李貞這麽一說,李世民自是完全聽懂了李貞的整體構思,那便是先移民開發關東等地,而後再行一攬子解決之方案,隻不過聽懂歸聽懂,茲體事大,李世民一時間也很難下個決斷,待得李貞說完之後,李世民沉思著其中的利弊,默默了良久之後,這才沉吟著道:“此事爾先上個條陳,唔,就隻寫明移民關東之事便好,待朕再想想罷。”

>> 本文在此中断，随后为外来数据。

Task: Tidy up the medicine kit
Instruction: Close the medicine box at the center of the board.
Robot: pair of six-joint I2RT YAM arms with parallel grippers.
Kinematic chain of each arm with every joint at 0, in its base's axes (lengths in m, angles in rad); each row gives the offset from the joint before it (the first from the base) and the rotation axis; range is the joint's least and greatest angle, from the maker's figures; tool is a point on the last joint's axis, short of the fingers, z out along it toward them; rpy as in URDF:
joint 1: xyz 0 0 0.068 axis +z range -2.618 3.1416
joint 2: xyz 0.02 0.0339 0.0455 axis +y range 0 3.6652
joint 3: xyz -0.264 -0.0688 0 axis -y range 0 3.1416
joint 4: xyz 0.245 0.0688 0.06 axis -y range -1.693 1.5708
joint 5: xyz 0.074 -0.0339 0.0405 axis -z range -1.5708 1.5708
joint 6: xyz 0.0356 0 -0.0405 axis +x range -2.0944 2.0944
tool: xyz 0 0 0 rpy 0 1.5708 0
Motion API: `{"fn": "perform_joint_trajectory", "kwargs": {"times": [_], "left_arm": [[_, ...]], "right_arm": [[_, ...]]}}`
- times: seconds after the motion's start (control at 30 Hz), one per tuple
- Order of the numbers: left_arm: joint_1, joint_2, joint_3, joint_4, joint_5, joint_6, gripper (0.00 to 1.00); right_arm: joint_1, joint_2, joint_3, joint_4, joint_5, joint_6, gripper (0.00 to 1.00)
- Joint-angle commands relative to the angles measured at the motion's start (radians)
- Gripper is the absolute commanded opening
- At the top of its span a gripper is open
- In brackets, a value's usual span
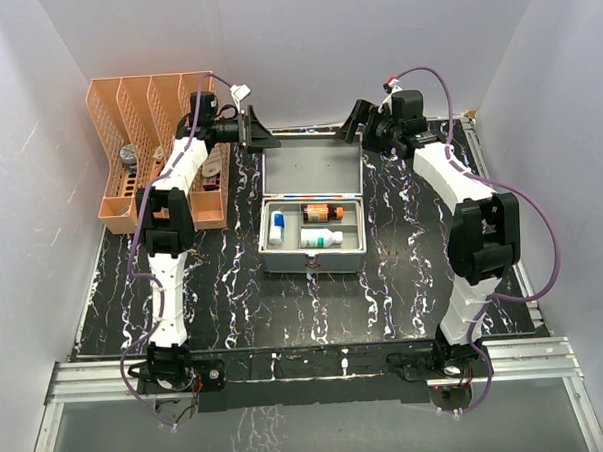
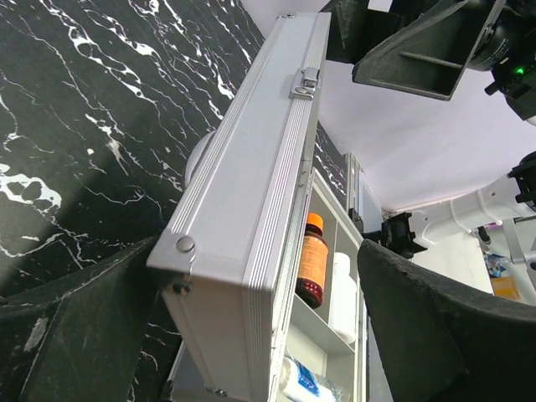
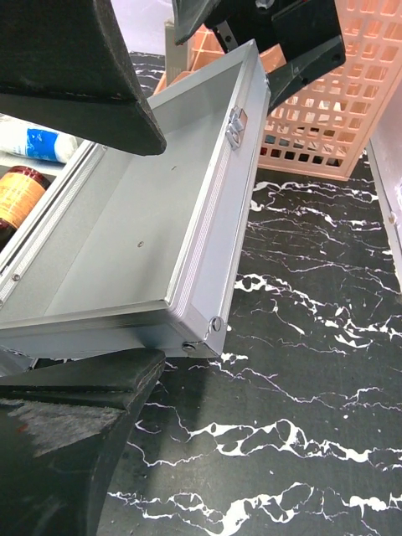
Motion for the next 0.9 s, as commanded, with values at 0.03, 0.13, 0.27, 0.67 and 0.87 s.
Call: {"fn": "perform_joint_trajectory", "kwargs": {"times": [0.03,0.13,0.27,0.67,0.87], "left_arm": [[-0.014,-0.044,0.015,-0.019,0.021,0.014,0.99],[-0.015,-0.06,0.014,0.016,0.041,-0.028,0.99],[-0.017,-0.098,-0.01,0.071,0.072,-0.084,0.99],[-0.041,-0.203,-0.164,0.689,0.188,-0.624,0.99],[-0.062,-0.235,-0.166,0.67,0.217,-0.624,0.99]], "right_arm": [[0.008,-0.01,0.0,0.068,-0.078,-0.024,0.98],[0.008,-0.031,0.007,0.052,-0.102,-0.037,0.98],[0.008,-0.069,0.007,0.014,-0.117,-0.067,0.98],[0.008,-0.183,-0.066,-0.032,-0.144,-0.092,0.98],[0.008,-0.235,-0.099,-0.038,-0.141,-0.094,0.98]]}}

“是,父皇,兒臣遵旨。”李貞自也知曉此事並不容易,畢竟其中牽扯到豪強們的利益糾葛,牽一發而動全身,未經庭議之辯,光憑自家父子倆的一廂情願,壓根兒就無法成事,哪怕父子二人貴為皇帝、太子,也同樣不成。
天色已有些晚了,可與李貞一席談之後,李世民原本鬱悶的心情卻是開朗了起來,談興極濃,也不打算傳膳,反倒從胡床上坐了起來,一雙眼炯炯有神地看著李貞道:“貞兒,薛延陀此番戰亂頻仍,終歸不妥,貞兒對此有何看法?”
薛延陀本就是李貞為老爺子準備的出氣筒,大草原上的戰事李貞自然是心中有數得很,此時聽李世民提起此事,也沒覺得有甚意外的,這便平靜地回答道:“回父皇的話,薛延陀如今兄弟相爭,大戰連連,草原為之生靈塗炭,其情實慘,按前約,薛延陀亦屬我大唐屬國,我大唐自負有平亂之責,當遣大軍以平之。”

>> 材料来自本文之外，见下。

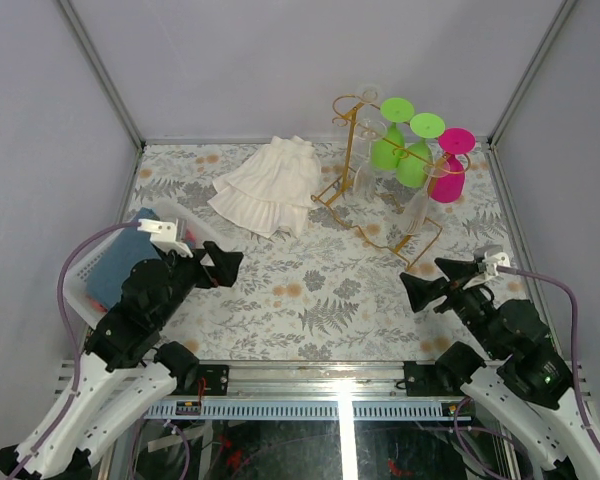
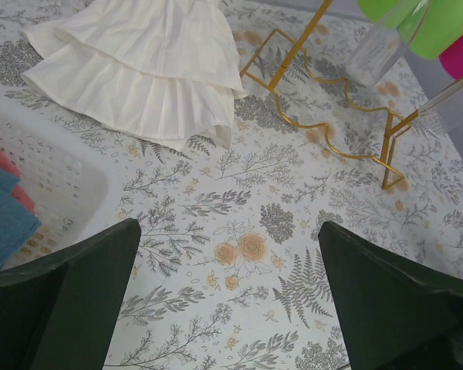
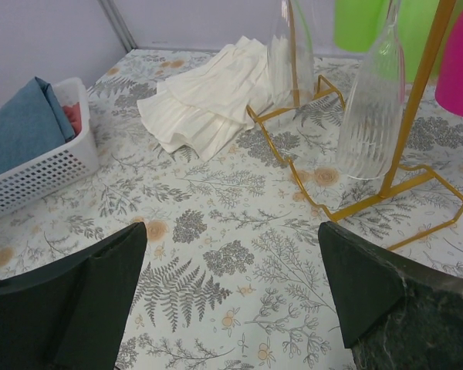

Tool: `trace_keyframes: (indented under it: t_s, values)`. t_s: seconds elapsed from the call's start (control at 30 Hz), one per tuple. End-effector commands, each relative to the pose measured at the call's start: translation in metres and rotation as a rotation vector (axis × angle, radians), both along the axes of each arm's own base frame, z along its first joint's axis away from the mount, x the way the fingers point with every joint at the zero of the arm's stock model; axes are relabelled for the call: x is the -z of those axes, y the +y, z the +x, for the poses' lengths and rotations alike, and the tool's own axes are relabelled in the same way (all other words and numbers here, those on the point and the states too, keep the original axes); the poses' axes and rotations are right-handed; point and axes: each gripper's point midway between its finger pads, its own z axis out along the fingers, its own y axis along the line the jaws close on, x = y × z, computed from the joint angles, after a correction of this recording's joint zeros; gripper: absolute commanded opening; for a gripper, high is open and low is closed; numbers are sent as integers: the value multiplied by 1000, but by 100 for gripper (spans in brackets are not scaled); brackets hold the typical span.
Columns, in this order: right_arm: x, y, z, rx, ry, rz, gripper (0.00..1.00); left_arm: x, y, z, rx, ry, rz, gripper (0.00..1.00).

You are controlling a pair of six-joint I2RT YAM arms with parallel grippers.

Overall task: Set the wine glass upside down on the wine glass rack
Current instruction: Reset both arms

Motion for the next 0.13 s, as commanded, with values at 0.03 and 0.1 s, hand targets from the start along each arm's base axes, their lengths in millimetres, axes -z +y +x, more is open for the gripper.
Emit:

“嗯,朕亦深以為然,後日早朝時便議議此事罷。”李世民點了點頭,算是肯定了李貞出兵的建議,然則不待李貞有所表示,突地轉開了話題道:“朕聽聞安西軍中有一神奇至極之神機營,可有此事?”
李貞早就知曉神機營一參戰,絕對瞞不過李世民的耳目,此時聽李世民說起此事,倒也沒遮遮掩掩,直截了當地回答道:“確有神機營之存在,然,實無神奇至極之說,此神機營乃是兒臣昔日在西域時所建,直至兒臣奉詔回京之日,尚未見成效,據聞,如今神機營已頗具規模,可堪一戰矣,此乃柴都督之功,兒臣不敢擅據之。”
“哦?那火槍又是怎麽回事?”李世民見李貞如此坦誠地直承其事,倒是愣了一下,皺了下眉頭之後,接著追問道。

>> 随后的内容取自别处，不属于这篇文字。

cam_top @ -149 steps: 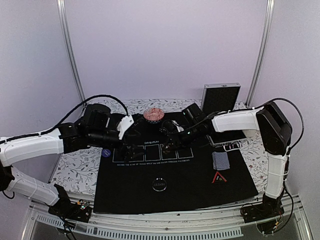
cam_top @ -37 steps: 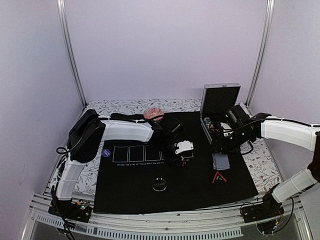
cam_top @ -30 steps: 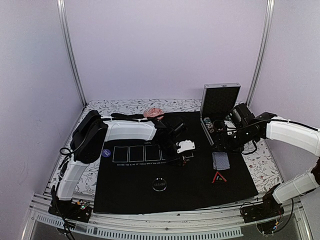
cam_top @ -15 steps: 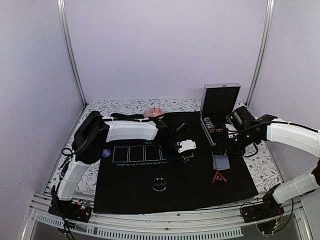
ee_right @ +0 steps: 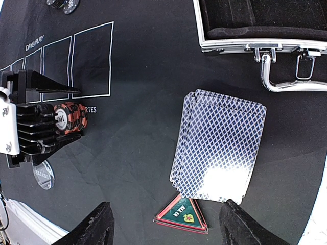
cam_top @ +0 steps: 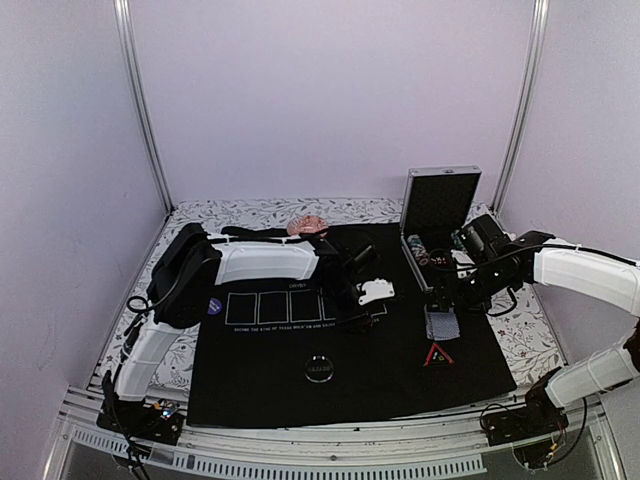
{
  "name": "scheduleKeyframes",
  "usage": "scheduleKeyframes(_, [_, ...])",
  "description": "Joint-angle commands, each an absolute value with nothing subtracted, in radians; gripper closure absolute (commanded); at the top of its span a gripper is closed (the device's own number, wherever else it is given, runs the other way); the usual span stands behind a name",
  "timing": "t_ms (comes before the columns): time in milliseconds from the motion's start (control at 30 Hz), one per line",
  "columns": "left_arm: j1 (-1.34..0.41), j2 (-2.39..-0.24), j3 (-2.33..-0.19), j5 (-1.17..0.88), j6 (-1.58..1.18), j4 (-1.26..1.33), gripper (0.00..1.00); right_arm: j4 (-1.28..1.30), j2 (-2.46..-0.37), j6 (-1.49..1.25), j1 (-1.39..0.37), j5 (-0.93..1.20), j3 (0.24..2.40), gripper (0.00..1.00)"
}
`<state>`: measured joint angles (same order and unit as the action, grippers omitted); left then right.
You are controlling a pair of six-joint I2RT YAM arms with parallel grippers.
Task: Distribute texas hold em gaming equipment
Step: Place the poker chips pile at the big blind area.
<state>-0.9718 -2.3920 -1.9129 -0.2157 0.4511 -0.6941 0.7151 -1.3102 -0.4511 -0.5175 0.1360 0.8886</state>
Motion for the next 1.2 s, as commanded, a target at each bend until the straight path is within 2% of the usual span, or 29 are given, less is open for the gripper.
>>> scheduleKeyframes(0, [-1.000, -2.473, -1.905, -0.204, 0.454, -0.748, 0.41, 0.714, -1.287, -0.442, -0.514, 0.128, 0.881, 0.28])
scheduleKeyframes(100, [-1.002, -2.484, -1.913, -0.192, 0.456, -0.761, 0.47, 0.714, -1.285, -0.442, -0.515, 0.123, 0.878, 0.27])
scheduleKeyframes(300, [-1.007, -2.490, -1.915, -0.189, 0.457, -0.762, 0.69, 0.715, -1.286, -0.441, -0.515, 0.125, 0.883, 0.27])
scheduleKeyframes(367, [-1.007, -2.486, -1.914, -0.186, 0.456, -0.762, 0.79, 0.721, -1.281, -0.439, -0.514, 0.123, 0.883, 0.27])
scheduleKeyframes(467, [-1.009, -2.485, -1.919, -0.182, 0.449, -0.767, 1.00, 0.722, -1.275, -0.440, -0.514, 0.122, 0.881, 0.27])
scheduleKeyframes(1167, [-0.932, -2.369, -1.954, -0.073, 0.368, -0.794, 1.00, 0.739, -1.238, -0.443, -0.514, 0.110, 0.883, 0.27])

一聽老爺子連火槍的名字都叫了出來,李貞險些嚇了一跳,不過麽,李貞早就想好了相關之對策,卻也並不慌亂,平心靜氣地道:“稟父皇,此乃兒臣聚合各地之能工巧匠所打造出來的一種武器,用的是火藥這等新發明之物,以槍發射彈丸,可遠及數百步,結陣而戰,擋著披靡,然,因槍械製造不易,實難成軍,兒臣已令人將此物樣品轉送至洛陽,約摸年前便可送到,父皇親眼一見便可知端倪。”
李世民此番北伐,自打見識了火油彈之威力後,對於李貞手頭上所掌握的武器便來了興致,自是早就安排了相關人手去私下調查,所得的結果與李貞所言並沒有太大的出入,再一想到當初駱正聲也說過火油彈這類新式武器之製造與運輸都極為不易,也就信了李貞之所言,此時一聽火槍年前便能送到洛陽,自也就不急著去詳究其功效了,再一看天色已是很晚了,又見李貞麵有倦容,心中愛憐之意大起,這便笑嗬嗬地說道:“好,等火槍到了,朕可要親自驗過,罷了,今日就議到此處罷,爾趕了數日的路,便先回去休息好了。”
“是,父皇,兒臣告退。”李貞難得陪李世民說上如此久的話,心中自也湧動著對老父的依戀之情,然則考慮到李世民病體未愈,也不敢多加耽擱,這便起了身,恭敬地應答了一聲,退出了懿德殿,自行回轉東宮不提。
“陛下,該用膳了。”先前李世民父子相談正歡,柳東河雖憂心李世民的身體,卻不敢上前打攪,此時見李貞已去,忙疾步上前,恭敬地請示道。